Lee: That's April Reign. And she's not kidding about the hashtag. Back in 2015, she came up with the hashtag, #OscarsSoWhite. April was a campaign finance lawyer for decades, and now runs a media strategy firm. Kim Tignor is a lawyer specializing in intellectual property and social justice. And says she owes her focus to April.
Kim Tignor: She got up during one of the cohorts that we participated in and was talking about her movement, the #OscarsSoWhite movement. And was talking about, as organizers, how frustrating it was to be able to control your movement. The way she spoke, it was so powerful. And it was so passionate. And it really did inspire some of the work that I do today.
Lee: Kim and April both live in Washington, D.C. And they're dedicated to uplifting and supporting Black women. Kim says Sista SCOTUS and the She Will Rise campaign came out of that mission in the summer of 2020.

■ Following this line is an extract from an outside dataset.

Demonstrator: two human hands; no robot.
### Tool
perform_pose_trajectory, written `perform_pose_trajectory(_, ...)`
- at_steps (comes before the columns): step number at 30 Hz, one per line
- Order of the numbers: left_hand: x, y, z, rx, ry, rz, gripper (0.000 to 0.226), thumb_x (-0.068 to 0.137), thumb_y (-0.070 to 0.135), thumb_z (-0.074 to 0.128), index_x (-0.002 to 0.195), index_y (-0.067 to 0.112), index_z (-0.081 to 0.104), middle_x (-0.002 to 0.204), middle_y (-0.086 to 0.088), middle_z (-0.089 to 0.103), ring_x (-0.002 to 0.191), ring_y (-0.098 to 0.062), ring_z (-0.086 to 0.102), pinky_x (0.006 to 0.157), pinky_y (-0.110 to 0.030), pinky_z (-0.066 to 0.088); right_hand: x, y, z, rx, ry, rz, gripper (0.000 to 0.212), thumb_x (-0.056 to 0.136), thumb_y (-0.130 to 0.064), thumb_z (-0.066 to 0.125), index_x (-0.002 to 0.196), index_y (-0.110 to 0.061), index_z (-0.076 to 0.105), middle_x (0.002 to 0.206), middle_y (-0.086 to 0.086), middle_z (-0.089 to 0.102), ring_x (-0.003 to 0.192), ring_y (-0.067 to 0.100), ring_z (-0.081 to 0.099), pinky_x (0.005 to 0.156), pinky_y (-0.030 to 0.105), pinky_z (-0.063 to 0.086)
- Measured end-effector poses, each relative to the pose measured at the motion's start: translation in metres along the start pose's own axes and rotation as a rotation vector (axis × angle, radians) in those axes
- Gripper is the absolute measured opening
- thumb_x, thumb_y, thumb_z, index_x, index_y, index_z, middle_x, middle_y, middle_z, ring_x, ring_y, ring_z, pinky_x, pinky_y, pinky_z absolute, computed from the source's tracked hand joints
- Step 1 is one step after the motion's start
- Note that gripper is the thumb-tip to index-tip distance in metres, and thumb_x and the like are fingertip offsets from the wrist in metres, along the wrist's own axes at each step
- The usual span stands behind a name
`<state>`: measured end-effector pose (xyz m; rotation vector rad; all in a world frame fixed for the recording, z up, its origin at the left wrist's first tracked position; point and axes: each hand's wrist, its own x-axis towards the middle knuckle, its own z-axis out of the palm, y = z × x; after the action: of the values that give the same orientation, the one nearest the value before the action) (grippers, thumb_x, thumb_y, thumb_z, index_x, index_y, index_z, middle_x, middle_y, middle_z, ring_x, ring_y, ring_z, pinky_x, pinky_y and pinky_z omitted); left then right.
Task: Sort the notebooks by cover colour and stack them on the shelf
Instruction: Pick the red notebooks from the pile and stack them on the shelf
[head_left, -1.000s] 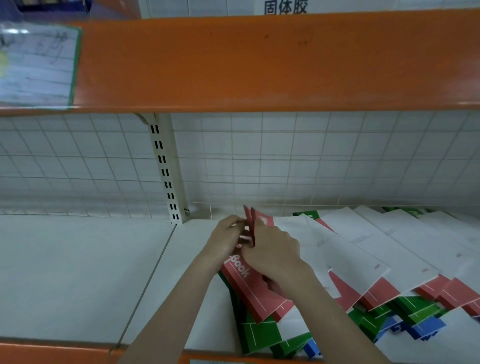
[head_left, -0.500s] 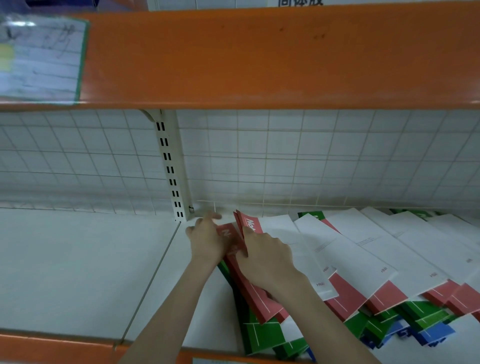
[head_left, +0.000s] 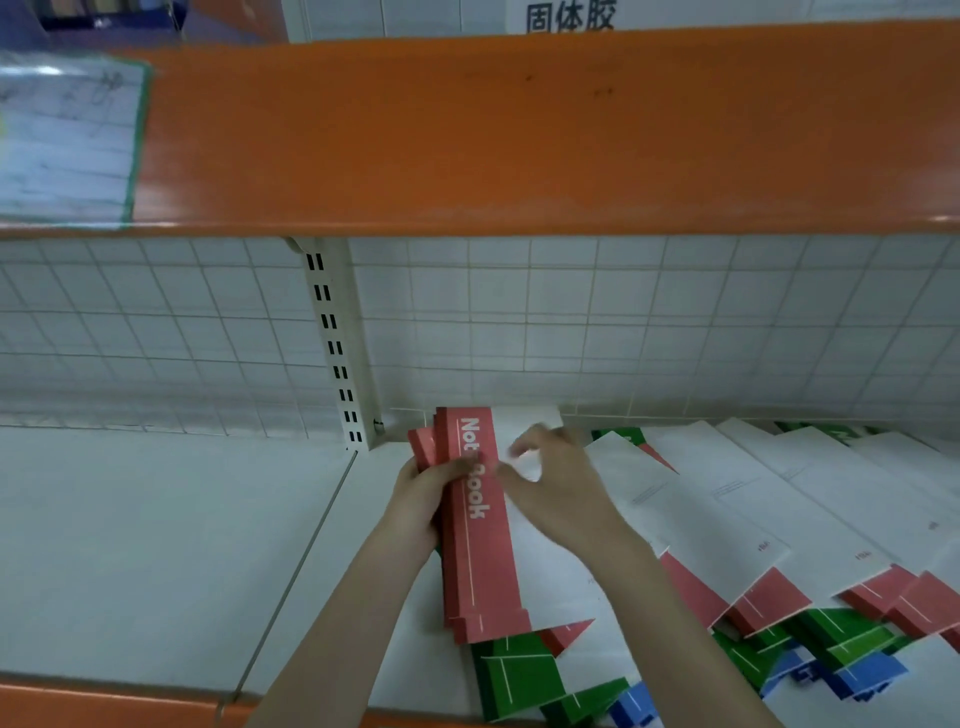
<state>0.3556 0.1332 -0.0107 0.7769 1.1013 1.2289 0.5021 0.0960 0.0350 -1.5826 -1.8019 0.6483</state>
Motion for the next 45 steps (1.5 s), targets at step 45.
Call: perform_pose_trajectory(45,-0.017,0.003,0.053,0.704,-0.153,0.162,0.036,0.1,0.048,0.027,0.114,0.02,0.045,0.106,-0.001,0.062,0.082,-0.014,0.062,0.059,-0.024,0.045,-0.029,0.055,-0.03,0.228,0.277,0.384,0.043,0.102,-0.034,0.03,0.129,-0.004,0.043,0.098,0.007,0.058,0.074,0.004,0.054,0.043,0.008,0.036)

Tignor: That was, for me, the summer of all summers. We were in the midst of a global pandemic. We were in the midst of one of the most contentious and important presidential campaigns I had ever participated in. But we also had to endure the murders of Ahmaud Arbery and George Floyd.
And what we saw was people bringing energy to the movement. Taking to the streets with an energy I'd never seen before. But what I noticed was that there was no intention to bring the Supreme Court and this promise that Biden had made, it wasn't integrated into the demands.
It wasn't integrated into the strategy for reform. At the same time, we're in the midst of a global pandemic that has a disparate impact on Black and brown bodies. The Supreme Court is preparing to hear oral arguments on the Affordable Care Act, right?
This is a court that's making decisions on whose vote is going to be counted. This is a court that's going to be making decisions on mask mandates. But we were not connecting the dots as far as reform in the resistance that I thought that was incredibly important.
And so I called up some of my very brilliant Sista friends and talked to them about coming together and lighting a fire within our community. And helping connect the dots on reform, right? Increased accountability for police reform. Sentencing reform. Criminal justice reform. Voting reform. All of these issues that were gonna be before the Supreme Court. And just make sure that those two, the Supreme Court was also integrated into our strategies for change.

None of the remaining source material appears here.